Hablaba también de unas soluciones intermedias que podrían ser base de esa negociación; pero recalcaba, insistía, en la necesidad de que se pusiera término a la contienda que se había iniciado, porque creía él, como español, que la contienda sumiría en el caos y en la ruina a la patria.

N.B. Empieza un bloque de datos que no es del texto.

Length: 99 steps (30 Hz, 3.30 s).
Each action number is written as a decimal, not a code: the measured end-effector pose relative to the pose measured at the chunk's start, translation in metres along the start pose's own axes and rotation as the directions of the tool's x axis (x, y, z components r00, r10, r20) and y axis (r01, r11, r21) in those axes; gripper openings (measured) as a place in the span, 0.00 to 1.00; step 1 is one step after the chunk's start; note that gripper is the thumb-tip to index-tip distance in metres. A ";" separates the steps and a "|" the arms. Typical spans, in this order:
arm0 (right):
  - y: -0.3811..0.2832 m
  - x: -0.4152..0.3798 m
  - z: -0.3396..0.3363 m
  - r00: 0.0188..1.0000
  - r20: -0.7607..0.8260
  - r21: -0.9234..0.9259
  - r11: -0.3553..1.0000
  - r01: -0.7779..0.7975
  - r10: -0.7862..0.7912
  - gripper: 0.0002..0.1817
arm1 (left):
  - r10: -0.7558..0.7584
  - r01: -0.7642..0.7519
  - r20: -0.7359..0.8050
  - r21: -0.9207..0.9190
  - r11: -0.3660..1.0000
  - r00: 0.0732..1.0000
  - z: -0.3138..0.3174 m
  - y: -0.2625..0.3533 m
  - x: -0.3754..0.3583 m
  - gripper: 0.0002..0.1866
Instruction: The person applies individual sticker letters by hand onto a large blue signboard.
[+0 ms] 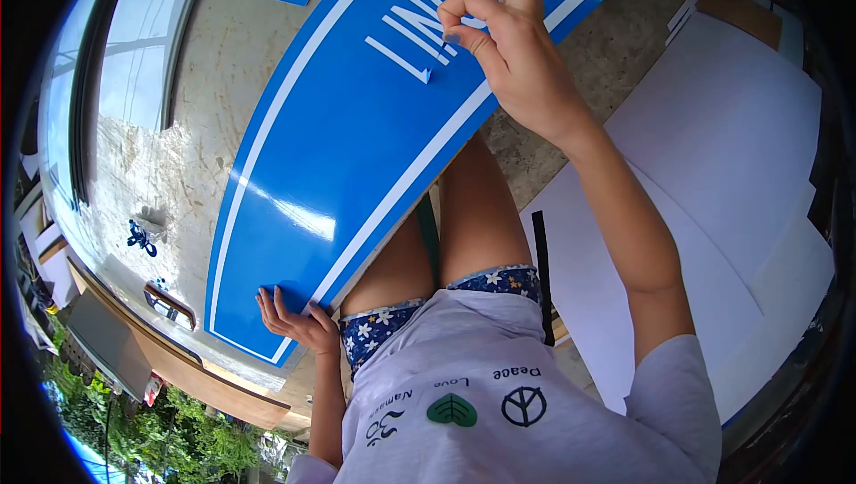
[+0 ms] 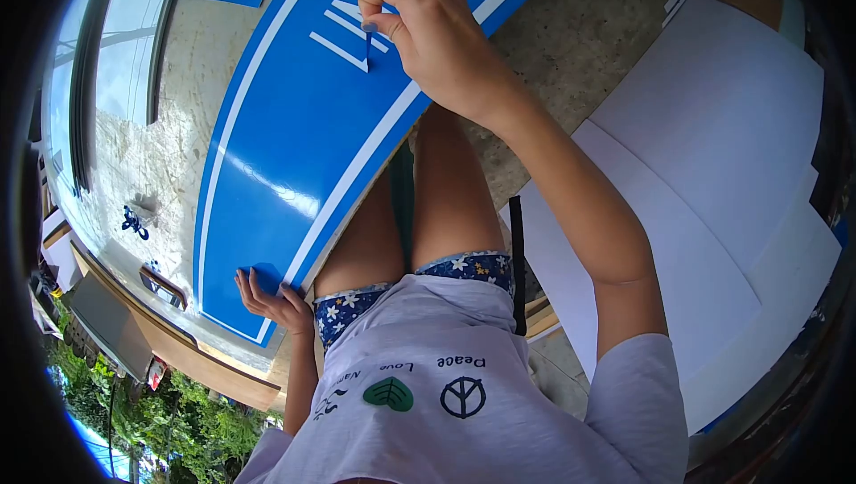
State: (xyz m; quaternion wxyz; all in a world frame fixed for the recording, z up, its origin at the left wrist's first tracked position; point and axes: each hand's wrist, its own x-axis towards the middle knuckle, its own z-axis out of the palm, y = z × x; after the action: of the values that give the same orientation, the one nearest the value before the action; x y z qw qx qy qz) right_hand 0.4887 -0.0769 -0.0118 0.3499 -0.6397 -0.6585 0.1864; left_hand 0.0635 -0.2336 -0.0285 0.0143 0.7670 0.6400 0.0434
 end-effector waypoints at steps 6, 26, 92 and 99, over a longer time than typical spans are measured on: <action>0.000 0.012 -0.004 0.995 0.055 0.154 0.984 -0.085 0.078 0.04 | -0.002 0.002 0.008 -0.001 1.000 1.000 0.000 -0.001 0.000 0.31; -0.003 0.040 -0.030 0.994 -0.038 0.312 0.947 -0.082 0.099 0.04 | 0.005 -0.005 -0.015 0.017 1.000 1.000 0.000 0.001 0.002 0.31; -0.162 -0.221 -0.066 0.884 -0.250 0.339 0.891 -0.302 0.395 0.15 | -0.420 0.385 -0.131 -0.231 0.894 0.898 0.006 -0.211 0.226 0.21; -0.160 -0.208 -0.059 0.902 -0.212 0.361 0.888 -0.285 0.375 0.12 | -0.260 0.237 -0.253 -0.120 0.964 0.932 -0.011 -0.201 0.231 0.26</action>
State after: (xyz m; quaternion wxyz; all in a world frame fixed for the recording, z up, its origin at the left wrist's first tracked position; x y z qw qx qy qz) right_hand 0.4031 -0.3088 0.0937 0.5004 -0.6970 -0.4443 0.2576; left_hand -0.0938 0.0294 -0.0219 -0.0332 0.6656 0.7254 0.1721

Redactó un guion que ocupaba una hoja por ambas caras en el que se analizaba la situación política y se definían una serie de acuerdos para acabar con la contienda. En otra hoja aparte se encontraba la lista de nombres que formarían el gobierno de reconciliación. El plan contemplaba el acatamiento a la legalidad de la República y una amnistía para los sublevados. El gobierno de reconciliación estaba formado, principalmente, por republicanos moderados y no figuraba ningún militar. Pero el plan no fue tenido en cuenta por el Gobierno y, los militares rebeldes no habrían depuesto las armas ante tal propuesta.

Fracasados los intentos de canje de José Antonio, se desarrollaron varias operaciones tipo comando, con el conocimiento y la aprobación de Franco. Dos de estas operaciones se realizaron con la colaboración del Tercer Reich alemán. En ellas se contaba con el apoyo de la delegación diplomática alemana en Alicante, se disponía de dinero para sobornar a quienes lo custodiaban e intervinieron torpederos alemanes para acercarlos al puerto alicantinos. Pero estas operaciones fracasaron porque los alemanes pensaron que no convenía tener dos líderes en el bando insurgente,y fue condenado a muerte por conspiración.

CULTO AL MÁRTIR

La figura del mártir, ampliamente explotada en los años siguientes, resultó más útil y menos incómoda que la del líder político. Además, mientras Primo de Rivera permaneciera vivo pero «ausente», los líderes de Falange no intentarían dotarse de un nuevo líder, siendo así más manejables por la voluntad de Franco de concentrar todo el poder en sus manos.

Se ha especulado sobre si desde el bando sublevado se hizo o no lo suficiente para preservar su vida. Las relaciones de Primo de Rivera y Franco nunca fueron buenas. Primo de Rivera se negó a que Franco figurara junto a él en la lista de candidatos en las elecciones por Cuenca y Franco, posiblemente, no le perdonó esa actitud.

Lo cierto es que la muerte de Primo de Rivera facilitó a Franco la posterior manipulación de la Falange.- Ramón Serrano Suñer relata en sus memorias: «Respecto al mismo José Antonio no será gran sorpresa, para los bien informados, decir que Franco no le tenía simpatía. Había en ello reciprocidad pues tampoco José Antonio sentía estimación por Franco y más de una vez me había yo —como amigo de ambos— sentido mortificado por la crudeza de sus críticas». Sin embargo, una vez muerto, llegó a ser objeto del más extraordinario culto al mártir de toda Europa contemporánea.